Résumé:
The complexity and diversity of the methods used in neuroimaging constitute areas of innovation and discovery in science with new algorithms and new methods for the collection and analysis of brain images. They continue to open up new avenues for understanding the brain; how it is structurally and functionally organized, how it develops, and its measurements relate to knowledge, behavior, and even genetics.
The analysis of brain images allows for a deep understanding of cognitive tasks and the disease process. In particular, the analysis of anatomical MRIs in the field of computational anatomy, which is interested in the modeling of aspects relating to the structure of the brain.
The processing and manipulation of functional images cover modeling the causal relationships over time of functional data, which involves testing functional and connectivity hypotheses. The analysis of MRI images then consists of collecting and analyzing structural connectivity. The modeling of the interactions and the connectivity between the regions of the brain often calls upon the mapping mechanism and graphical calculation tools. Brain mapping approaches are increasingly used on different spatial and temporal scales. In order to understand the organization of the human brain, it becomes necessary to integrate and combine the different information modalities in order to develop a multimodal model of the brain. Atlases are a topographical means of integrating this information into a meaningful form.
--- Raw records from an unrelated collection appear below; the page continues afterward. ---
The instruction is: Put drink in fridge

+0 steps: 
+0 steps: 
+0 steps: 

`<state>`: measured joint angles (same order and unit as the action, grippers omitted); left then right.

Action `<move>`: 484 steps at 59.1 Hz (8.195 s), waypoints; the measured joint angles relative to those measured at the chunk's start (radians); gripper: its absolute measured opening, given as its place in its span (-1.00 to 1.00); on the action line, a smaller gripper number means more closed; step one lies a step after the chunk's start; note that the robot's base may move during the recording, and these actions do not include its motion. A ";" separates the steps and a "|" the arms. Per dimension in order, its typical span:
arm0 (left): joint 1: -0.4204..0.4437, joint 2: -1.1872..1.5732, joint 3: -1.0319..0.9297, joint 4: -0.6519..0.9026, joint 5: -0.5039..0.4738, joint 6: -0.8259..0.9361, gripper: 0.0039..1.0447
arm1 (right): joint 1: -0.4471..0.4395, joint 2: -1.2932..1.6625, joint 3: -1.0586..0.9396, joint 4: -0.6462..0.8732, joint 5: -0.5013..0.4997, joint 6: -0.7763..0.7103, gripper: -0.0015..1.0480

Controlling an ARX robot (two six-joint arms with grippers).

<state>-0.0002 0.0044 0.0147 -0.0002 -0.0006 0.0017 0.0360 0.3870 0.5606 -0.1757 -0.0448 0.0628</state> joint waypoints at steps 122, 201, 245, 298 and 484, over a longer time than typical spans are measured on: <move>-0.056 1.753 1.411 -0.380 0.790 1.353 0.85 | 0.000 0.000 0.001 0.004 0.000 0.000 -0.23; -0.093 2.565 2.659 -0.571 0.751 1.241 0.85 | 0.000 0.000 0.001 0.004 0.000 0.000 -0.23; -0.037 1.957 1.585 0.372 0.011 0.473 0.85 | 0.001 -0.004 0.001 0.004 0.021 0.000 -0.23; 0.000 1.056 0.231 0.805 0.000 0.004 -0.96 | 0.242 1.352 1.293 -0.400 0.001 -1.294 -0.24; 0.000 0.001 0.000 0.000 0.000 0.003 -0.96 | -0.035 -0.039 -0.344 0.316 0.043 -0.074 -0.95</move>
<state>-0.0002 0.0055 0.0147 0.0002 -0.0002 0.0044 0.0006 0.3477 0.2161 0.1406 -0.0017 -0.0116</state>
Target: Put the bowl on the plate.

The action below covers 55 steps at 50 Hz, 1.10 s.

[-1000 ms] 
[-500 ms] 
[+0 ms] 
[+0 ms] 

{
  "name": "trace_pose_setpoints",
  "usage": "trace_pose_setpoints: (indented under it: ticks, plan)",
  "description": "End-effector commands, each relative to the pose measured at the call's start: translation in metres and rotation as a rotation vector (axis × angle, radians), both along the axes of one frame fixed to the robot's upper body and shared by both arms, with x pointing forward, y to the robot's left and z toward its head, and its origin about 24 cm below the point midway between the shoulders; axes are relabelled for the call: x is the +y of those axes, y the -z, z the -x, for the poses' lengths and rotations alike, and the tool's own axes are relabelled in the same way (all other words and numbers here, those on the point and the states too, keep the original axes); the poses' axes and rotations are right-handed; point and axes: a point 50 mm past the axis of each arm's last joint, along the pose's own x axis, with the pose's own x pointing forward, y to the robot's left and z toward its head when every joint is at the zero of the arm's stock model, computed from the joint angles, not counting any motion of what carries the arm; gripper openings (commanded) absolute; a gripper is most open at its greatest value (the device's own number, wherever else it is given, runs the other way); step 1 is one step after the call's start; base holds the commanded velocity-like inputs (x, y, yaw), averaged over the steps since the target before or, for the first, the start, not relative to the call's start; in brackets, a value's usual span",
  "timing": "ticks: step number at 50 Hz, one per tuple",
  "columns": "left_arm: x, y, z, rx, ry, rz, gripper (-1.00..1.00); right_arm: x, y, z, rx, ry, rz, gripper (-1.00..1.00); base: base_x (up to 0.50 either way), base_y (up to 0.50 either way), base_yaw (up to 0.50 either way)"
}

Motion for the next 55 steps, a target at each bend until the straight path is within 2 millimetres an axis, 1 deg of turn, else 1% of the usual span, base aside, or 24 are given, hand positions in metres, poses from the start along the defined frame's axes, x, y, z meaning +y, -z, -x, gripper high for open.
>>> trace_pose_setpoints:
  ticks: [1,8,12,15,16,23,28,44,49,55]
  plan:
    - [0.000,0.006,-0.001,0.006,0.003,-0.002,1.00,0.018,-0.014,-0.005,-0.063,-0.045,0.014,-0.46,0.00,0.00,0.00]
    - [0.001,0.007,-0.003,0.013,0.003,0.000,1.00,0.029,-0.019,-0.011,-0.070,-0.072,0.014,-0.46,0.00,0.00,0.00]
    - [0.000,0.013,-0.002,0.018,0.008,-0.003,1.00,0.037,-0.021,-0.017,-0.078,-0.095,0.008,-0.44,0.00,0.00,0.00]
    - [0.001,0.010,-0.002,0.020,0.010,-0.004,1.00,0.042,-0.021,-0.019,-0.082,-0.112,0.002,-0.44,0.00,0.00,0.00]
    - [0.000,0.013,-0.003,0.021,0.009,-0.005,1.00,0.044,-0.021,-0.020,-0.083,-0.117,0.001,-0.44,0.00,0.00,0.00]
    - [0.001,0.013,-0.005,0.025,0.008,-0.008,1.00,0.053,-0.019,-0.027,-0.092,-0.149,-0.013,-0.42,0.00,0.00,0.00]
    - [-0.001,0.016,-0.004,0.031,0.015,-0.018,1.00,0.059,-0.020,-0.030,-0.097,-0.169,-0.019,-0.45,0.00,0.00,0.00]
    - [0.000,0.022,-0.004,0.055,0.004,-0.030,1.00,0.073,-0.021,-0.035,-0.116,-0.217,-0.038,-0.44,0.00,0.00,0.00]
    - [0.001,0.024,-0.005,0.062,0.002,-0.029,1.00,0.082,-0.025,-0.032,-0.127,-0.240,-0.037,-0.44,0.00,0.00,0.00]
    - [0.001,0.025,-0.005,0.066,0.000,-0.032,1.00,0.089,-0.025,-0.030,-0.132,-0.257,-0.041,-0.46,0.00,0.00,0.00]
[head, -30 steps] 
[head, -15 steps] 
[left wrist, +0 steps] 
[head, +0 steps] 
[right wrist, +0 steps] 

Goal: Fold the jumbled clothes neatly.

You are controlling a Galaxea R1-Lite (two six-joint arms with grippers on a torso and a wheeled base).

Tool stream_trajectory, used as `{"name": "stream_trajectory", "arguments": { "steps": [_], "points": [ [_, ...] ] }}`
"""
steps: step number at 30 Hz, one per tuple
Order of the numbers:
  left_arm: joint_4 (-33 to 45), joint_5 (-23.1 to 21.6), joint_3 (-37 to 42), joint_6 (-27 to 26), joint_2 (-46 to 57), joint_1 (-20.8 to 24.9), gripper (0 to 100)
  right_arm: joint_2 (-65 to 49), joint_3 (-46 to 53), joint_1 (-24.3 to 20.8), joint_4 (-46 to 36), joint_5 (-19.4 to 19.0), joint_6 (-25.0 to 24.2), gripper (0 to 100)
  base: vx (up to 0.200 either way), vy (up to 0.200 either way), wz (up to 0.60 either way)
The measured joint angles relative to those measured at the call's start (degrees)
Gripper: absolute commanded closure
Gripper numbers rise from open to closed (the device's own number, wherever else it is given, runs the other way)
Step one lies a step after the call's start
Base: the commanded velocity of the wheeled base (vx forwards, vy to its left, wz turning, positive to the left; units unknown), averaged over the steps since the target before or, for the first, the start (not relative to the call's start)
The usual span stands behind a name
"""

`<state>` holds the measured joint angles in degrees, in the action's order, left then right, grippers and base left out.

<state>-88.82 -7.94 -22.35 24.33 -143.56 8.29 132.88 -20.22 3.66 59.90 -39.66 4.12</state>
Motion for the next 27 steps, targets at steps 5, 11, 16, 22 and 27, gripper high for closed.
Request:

In this thesis, the aim is to propose an approach based on graphs, in order to represent the different structures of the brain as well as the connectivity between them in the form of a network. It also involves adapting the analysis methods using mapping techniques between graphs. The use of graphs as a model to represent spatial and temporal information contained in brain images appears to be widespread in the field of functional/structural analysis of the brain and computational anatomy. The graph representation also seems suitable for the construction of 3D graphic models for multidimensional visual analysis of the brain. However, the algorithms for processing, learning, identification, clustering, etc..., which are often based on computational intelligence techniques, prove to be very expensive because of the complexity of the matching graph which constitutes a routine of the basis for the mapping mechanism in these algorithms.
The other aim of this thesis is to propose calculation tools that optimize the different algorithms thanks to parallelization/distribution mechanisms on high performance computing virtual machines in order to reduce the complexity of the mapping operation in the graphs ( by graph matching).